Where do stock corpora come from?
The base for our stock corpora are corpora publicly available on the internet. Some of them come from manually maintained translation memories, while others are automatically aligned. (We ourselves do not crawl the internet to create automatically aligned corpora.) We run these corpora through various pipelines before making them available in Globalese.
So what’s the use of auxiliary corpora now that they are provided by Globalese as stock corpora?
First of all, keep in mind that we cannot provide stock corpora for every language pair, so in a number of cases you’ll still have to provide all the training material.
Secondly, users are still encouraged to use their own TMs as auxiliary corpora, for the simple reason that they may be of higher quality than some of the stock corpora.

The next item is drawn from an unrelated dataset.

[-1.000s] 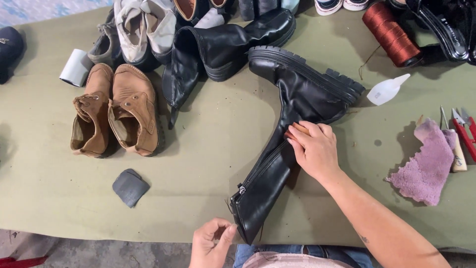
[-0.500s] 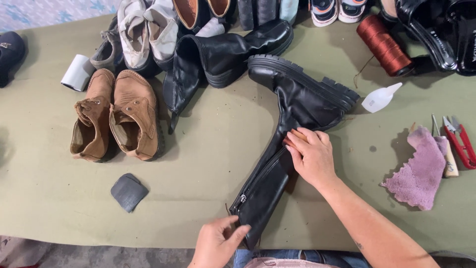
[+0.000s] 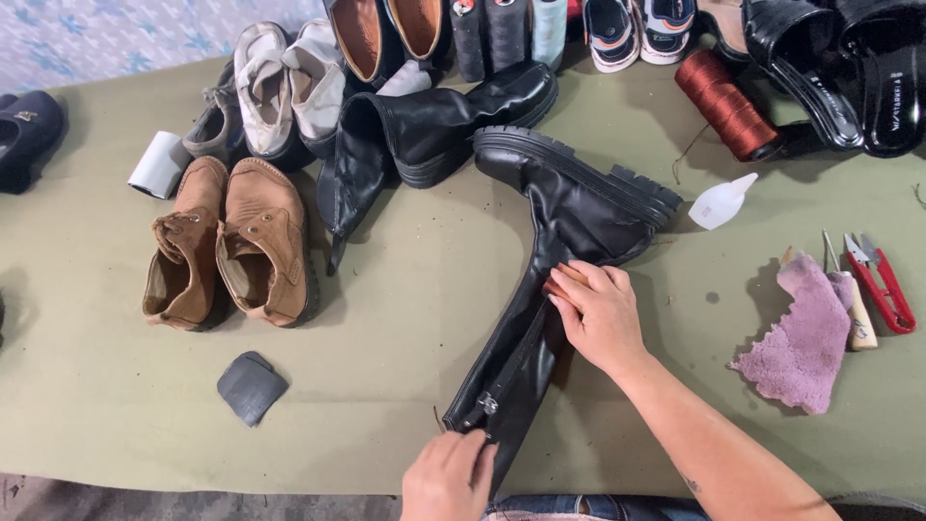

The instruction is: Hand-stitching a long black boot at a repair bench to fix a seam.

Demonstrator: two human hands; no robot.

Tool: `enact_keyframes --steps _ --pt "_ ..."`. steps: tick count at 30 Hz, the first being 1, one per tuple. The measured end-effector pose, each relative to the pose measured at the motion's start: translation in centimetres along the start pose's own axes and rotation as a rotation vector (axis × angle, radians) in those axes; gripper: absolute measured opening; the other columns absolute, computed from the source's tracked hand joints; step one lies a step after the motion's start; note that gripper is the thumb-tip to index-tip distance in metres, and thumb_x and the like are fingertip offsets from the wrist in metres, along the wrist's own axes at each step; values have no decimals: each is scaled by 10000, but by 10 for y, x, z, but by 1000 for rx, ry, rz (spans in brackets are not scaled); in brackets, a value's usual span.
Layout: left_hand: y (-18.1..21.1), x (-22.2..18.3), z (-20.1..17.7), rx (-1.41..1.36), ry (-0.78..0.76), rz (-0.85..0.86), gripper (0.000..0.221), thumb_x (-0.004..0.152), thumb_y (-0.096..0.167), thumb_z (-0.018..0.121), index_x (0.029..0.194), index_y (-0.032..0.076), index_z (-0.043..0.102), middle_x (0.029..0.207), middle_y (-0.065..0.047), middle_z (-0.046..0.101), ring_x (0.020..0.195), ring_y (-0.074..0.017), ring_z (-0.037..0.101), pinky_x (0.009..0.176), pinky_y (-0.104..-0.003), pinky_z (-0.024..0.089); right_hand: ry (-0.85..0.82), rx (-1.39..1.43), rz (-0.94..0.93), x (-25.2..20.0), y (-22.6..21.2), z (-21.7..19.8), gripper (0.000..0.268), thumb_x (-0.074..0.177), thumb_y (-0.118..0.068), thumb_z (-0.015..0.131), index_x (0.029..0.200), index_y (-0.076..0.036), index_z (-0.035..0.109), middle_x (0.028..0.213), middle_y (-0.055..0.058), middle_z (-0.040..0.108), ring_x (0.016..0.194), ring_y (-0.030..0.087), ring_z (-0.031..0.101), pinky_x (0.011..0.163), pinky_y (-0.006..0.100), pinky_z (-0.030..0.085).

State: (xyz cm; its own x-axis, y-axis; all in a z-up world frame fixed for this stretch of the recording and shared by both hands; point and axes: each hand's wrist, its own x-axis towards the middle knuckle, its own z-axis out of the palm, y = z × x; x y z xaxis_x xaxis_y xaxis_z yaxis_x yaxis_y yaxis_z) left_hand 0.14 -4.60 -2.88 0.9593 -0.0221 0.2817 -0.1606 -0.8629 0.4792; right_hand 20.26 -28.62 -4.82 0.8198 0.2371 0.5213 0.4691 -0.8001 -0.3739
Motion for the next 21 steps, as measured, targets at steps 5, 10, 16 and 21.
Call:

Why can’t I pick the stock corpora I want to use?
Easy: Globalese does the filtering for you, based on your master corpora.
What can I do if there are no stock corpora for my language combination?
Again, easy: just let us know!
Should I change anything in my existing engines?
If you have engines where you have been using corpora from popular sites such as OPUS, chances are that those corpora are available as stock. Just edit the engine and see if you can tick the Use stock corpora checkbox. If not sure, just ask!
Once you have removed the corpora you (or us) uploaded from all of your engines, you can delete them — you will never need them again.